> THE TASK: Read through the entries below and return each line with the word "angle".

Records drawn from a dataset:
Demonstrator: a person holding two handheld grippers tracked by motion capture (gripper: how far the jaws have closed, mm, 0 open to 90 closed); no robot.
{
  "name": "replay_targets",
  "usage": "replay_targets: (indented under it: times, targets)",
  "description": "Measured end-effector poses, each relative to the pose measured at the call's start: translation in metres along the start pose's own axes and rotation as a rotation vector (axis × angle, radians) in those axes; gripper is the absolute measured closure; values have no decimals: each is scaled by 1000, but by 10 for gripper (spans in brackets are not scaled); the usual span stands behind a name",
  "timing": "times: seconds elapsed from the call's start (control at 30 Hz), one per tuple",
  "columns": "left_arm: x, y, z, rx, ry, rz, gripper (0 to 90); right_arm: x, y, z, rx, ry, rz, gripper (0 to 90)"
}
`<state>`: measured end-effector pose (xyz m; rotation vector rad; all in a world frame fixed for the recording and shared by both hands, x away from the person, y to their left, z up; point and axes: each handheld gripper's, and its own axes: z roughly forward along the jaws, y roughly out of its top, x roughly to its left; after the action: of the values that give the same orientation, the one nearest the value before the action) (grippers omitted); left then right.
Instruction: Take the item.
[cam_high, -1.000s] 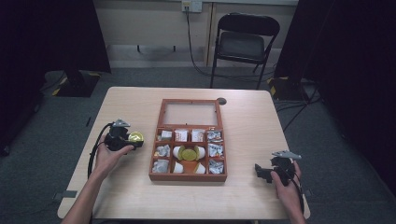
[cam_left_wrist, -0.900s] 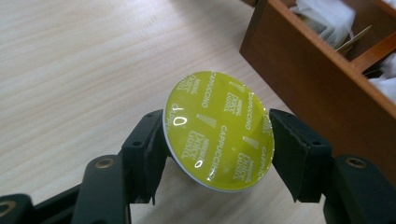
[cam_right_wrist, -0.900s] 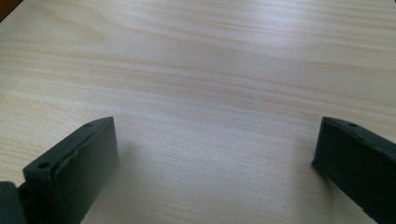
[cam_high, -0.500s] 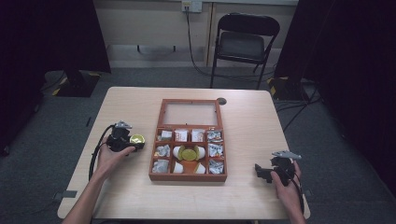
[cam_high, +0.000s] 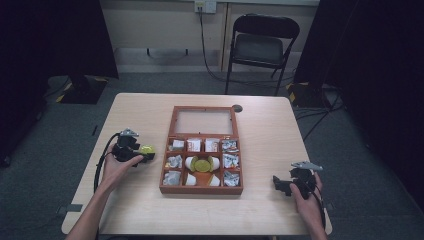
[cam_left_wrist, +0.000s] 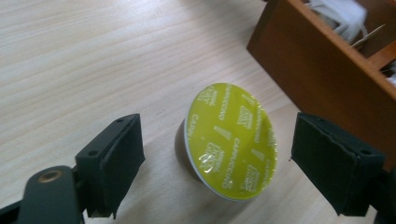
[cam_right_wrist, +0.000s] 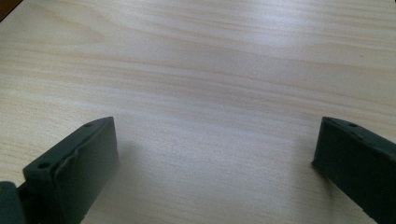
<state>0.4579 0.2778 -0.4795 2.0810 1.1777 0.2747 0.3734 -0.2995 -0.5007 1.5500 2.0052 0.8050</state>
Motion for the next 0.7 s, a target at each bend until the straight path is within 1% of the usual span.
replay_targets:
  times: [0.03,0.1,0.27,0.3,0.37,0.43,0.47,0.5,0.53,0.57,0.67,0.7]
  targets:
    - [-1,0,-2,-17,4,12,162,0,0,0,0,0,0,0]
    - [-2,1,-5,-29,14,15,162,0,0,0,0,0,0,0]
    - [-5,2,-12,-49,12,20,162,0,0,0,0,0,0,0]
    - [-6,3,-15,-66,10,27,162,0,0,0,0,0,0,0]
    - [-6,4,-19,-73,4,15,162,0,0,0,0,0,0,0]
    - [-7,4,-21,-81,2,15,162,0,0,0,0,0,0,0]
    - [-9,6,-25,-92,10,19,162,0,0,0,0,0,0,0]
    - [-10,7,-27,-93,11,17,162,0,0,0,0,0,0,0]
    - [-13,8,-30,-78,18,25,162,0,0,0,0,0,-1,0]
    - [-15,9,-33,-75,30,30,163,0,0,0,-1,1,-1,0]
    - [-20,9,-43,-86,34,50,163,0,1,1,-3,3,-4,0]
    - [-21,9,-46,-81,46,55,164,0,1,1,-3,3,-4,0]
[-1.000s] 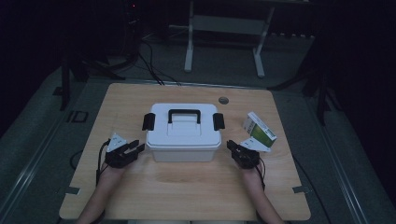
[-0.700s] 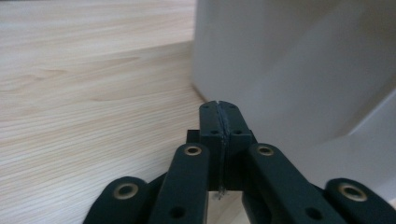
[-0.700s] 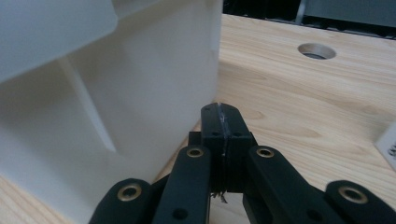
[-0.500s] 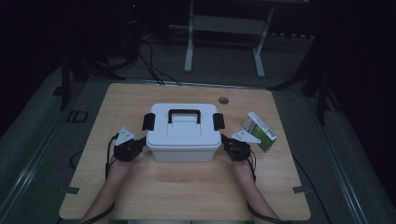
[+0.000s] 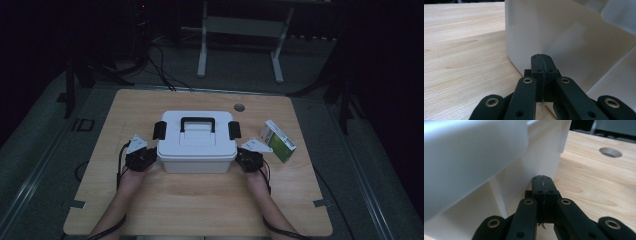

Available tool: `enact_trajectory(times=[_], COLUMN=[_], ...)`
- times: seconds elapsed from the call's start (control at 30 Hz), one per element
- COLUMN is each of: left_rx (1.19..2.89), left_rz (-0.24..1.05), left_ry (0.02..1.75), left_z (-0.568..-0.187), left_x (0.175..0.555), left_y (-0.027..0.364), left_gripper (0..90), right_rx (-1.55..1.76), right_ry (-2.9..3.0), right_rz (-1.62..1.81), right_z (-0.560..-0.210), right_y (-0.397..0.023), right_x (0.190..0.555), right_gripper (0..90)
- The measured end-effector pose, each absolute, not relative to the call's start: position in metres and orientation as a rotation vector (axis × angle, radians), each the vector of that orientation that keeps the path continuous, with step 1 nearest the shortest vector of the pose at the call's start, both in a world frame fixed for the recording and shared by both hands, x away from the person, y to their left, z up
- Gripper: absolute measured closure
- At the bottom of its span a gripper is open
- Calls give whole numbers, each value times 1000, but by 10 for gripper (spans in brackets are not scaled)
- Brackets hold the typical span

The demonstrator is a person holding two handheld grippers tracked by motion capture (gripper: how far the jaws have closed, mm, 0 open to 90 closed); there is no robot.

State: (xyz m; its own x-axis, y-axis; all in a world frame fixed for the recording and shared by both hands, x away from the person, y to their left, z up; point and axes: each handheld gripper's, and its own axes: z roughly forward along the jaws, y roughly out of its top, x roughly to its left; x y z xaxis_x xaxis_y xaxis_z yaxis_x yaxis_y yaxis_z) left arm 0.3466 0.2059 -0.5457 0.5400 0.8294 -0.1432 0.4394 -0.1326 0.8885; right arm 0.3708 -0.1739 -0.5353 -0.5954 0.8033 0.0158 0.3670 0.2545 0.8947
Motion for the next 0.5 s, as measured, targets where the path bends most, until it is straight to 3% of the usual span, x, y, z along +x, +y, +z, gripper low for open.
enact_trajectory(times=[0.5], left_rx=[1776], left_rz=[446], left_ry=[1044], left_z=[-544], left_x=[329], left_y=[198], left_gripper=[898], right_rx=[1066], right_ry=[2092], right_rz=[1313], right_z=[-535], right_y=[-185], right_x=[352], right_gripper=[900])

> WRITTEN RESPONSE:
  "description": "Measured end-effector poses, each relative to the pose measured at the call's start: translation in metres along the start pose's own axes and rotation as a rotation vector (axis × angle, radians) in those axes; gripper is the absolute measured closure; values have no decimals: each is scaled by 1000, but by 10 for gripper (spans in brackets are not scaled); the usual span stands behind a name",
- The measured end-effector pose, each absolute, not relative to the call's start: position in metres and orientation as a rotation vector (axis × angle, radians), each the vector of that orientation that keeps the path continuous, with step 1 nearest the shortest vector of the pose at the call's start, both in a world frame fixed for the recording and shared by both hands, x away from the person, y to their left, z up

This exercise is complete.